Todos saben lo que va a suceder. Y es algo de vital importancia para cada uno de los miembros del Rinconcillo. El recitado de un nuevo poema de Isidoro Capdepón. A juicio de los presentes, el poeta más ilustre de Granada. Poco conocido, ya que su aventura vital no ha sido local, sino trasatlántica. Concretamente, en Guatemala.

Con el objeto de burlarse de los ambientes culturales granadinos tradicionales, anclados en la afectada filomorería y los tópicos sollozantes de la Alhambra, Paquito, Carnero y los demás decidieron inventarse un poeta granadino que conjugara todas aquellas características que tanto desprecian. Están llevando a tal extremo la charada, que los poetas y periodistas granadinos afectos a la cultura oficial se lo han creído, y han publicado ya en periódicos y revistas varias obras y reseñas de y sobre este granadino ilustre. Aunque ficticio.

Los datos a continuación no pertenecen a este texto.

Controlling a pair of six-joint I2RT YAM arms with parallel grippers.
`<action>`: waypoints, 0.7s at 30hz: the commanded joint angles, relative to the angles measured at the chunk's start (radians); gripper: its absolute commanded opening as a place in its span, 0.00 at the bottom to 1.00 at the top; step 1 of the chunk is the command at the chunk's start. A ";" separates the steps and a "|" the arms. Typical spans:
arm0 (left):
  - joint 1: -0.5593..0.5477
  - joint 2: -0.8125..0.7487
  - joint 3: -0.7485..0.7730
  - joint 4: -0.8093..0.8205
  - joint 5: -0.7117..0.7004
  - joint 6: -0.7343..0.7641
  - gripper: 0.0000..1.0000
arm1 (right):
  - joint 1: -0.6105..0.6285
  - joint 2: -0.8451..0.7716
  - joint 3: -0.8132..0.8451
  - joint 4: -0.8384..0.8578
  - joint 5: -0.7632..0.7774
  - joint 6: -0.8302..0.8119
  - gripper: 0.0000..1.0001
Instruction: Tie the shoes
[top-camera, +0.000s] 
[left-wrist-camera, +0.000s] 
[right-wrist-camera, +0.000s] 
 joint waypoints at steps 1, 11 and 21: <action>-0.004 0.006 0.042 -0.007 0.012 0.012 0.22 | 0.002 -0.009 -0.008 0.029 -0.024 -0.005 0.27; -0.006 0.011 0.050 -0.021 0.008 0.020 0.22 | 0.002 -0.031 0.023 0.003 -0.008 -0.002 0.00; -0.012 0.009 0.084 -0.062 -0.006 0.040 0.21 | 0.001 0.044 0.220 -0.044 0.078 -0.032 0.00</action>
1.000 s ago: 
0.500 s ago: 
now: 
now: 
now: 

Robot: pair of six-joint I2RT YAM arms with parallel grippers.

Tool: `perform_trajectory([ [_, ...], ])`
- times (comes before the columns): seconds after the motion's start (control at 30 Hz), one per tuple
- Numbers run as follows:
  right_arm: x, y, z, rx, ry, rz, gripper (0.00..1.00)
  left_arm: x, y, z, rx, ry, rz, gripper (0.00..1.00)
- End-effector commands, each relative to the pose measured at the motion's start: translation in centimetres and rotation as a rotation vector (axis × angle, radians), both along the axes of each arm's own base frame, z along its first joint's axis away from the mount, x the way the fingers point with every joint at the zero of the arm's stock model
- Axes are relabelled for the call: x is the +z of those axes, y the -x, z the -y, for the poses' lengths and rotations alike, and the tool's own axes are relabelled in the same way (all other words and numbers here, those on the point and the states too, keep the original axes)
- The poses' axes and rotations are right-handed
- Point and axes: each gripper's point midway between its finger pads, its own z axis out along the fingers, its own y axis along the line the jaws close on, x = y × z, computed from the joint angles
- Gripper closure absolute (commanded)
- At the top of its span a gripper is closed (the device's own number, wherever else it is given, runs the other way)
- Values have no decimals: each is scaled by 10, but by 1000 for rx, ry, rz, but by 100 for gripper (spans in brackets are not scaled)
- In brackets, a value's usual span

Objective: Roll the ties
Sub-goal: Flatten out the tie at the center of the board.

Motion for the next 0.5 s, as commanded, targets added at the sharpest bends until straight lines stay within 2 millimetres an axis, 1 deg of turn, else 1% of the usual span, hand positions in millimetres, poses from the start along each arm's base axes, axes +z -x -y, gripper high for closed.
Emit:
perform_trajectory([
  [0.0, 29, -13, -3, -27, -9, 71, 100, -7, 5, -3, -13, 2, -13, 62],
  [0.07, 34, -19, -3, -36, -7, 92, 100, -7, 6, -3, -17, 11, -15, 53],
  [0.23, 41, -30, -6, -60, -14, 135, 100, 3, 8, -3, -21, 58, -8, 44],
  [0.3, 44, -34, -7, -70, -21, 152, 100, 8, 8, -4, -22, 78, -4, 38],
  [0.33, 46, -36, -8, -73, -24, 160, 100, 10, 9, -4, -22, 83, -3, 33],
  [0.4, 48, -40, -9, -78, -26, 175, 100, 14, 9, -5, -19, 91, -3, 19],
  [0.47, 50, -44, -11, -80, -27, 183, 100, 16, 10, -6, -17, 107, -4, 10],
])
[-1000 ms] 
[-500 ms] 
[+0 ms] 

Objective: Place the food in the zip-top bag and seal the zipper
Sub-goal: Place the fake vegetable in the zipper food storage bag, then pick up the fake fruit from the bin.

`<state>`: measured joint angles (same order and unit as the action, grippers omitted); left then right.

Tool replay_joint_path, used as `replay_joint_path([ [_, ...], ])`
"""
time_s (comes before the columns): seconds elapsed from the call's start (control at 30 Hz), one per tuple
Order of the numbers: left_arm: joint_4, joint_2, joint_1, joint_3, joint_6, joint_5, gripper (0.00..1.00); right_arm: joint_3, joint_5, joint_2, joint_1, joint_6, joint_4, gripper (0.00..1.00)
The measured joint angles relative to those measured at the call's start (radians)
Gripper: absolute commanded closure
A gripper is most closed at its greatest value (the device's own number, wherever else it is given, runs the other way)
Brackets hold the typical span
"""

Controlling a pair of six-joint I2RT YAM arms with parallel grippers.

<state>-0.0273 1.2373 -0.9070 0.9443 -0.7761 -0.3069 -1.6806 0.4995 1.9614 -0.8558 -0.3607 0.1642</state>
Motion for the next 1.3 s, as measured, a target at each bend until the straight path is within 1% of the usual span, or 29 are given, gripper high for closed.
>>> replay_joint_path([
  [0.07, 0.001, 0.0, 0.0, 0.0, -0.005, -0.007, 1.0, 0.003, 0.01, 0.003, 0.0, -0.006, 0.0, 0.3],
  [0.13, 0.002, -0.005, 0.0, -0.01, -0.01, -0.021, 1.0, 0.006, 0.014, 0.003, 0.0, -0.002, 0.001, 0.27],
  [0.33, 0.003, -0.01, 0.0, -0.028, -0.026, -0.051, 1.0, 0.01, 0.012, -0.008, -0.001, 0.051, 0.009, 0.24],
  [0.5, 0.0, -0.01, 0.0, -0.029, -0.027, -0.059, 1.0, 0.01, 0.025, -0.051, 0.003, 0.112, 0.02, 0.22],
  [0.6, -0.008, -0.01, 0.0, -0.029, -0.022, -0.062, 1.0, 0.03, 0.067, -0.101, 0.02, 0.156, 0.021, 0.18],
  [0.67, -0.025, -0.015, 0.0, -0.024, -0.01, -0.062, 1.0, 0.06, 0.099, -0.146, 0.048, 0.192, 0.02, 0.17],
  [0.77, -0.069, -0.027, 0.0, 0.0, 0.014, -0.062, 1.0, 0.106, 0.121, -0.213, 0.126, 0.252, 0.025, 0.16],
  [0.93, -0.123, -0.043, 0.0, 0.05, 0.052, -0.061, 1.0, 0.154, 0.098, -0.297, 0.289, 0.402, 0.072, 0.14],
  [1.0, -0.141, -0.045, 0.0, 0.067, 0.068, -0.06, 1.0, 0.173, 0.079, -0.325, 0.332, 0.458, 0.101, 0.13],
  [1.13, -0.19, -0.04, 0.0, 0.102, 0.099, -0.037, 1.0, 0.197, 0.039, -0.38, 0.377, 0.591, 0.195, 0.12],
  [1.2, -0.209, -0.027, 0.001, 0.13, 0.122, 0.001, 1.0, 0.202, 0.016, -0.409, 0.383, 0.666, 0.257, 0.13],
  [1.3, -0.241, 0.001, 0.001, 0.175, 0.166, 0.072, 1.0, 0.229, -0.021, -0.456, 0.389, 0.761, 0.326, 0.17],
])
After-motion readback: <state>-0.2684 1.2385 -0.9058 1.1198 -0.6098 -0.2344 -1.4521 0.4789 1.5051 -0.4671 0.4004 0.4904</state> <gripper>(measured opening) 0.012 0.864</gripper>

El Defensor de Granada reflejó así, hace escasos meses, el desembarco del quimérico y ya provecto poeta:

Isidoro Capdepón Fernández retorna a su ciudad. Sean estas líneas, mal hilvanadas como nuestras, la expresión de nuestra admiración más sincera, y sirvan al par de saludo al ilustre vate que regresa de Guatemala lleno de lauros y de gloria.

Capdepón, es de todos bien conocido, granadino amantísimo de su ciudad, no ha despreciado nunca la menor ocasión de cantarla en brillantes estrofas llenas de la arrebatada inspiración que le colocó a la cabeza de los poetas de su tiempo.

A la edad de veinte años marchó a la América fecunda apremiado por una apuradísima situación económica. Fue la vida dura para él, pero la realidad no logró mustiar aquella fragancia que se desbordó especialmente en un libro titulado Auras guatemaltecas, en las que ya se acusa su característica manera, conocida en lengua cas­tellana con el nombre de capde­ponismo.

Logró influir en toda la poesía americana y en un fuerte núcleo de poetas españoles.

Su vida está admirablemente narrada en varios libros y en artículos de José Mora Guarnido, Melchor Fernández Almagro, Antonio Espina García y Eugenio d'Ors. El año de 1919, si la memoria no nos es infiel, fue proclamado por unanimidad Académico de la Real Academia de la Lengua para ocupar la vacante del insigne y tierno poeta don José Selgas, que no se había ocupado por no encontrar digno sucesor.

El Lucero se hace esperar. Un poema de Capdepón no es cosa que se haya de digerir con prisas. Se aclara la garganta con un largo trago de vodka con aceituna, se recoloca el rizo rebelde en el mismo exacto lugar donde antes estaba, y empieza a leer con voz quebrada por ecos albaicinescos:

Sobre el cerro gentil de la Chumbera,

frente a la ingente mole plateada,

altiva y colosal Sierra Nevada,

una iglesia se yergue placentera.

Su Santo Nicolás allí venera

la sublime piedad de mi Granada,

y lo van a adorar, santa manada,

desde el rico que goza, a la cabrera.

¡Oh Santo Nicolás! Hasta el lejano

monte de Guatmozín llegan los ecos

del pensil granadino que te adora:

aquí los oye un español cristiano

que, rodeado de guatemaltecos,

piensa, gime, suspira, reza y llora.

Solamente Schubert incordia el silencio final. Paquito Soriano asiente con la cabeza, pensativo, cerrando aún más sus ojos ya cerrados de miope. Carrillo La Loca se limpia lágrimas verdaderas con la manga del traje de Montesinos. Constantino Ruiz Carnero toma notas ensimismado, seguramente dispuesto a reseñar el nuevo poema del vate en las páginas del muy serio periódico El Defensor, que ya ha acogido varias odas del eximio juglar granadino e inventado.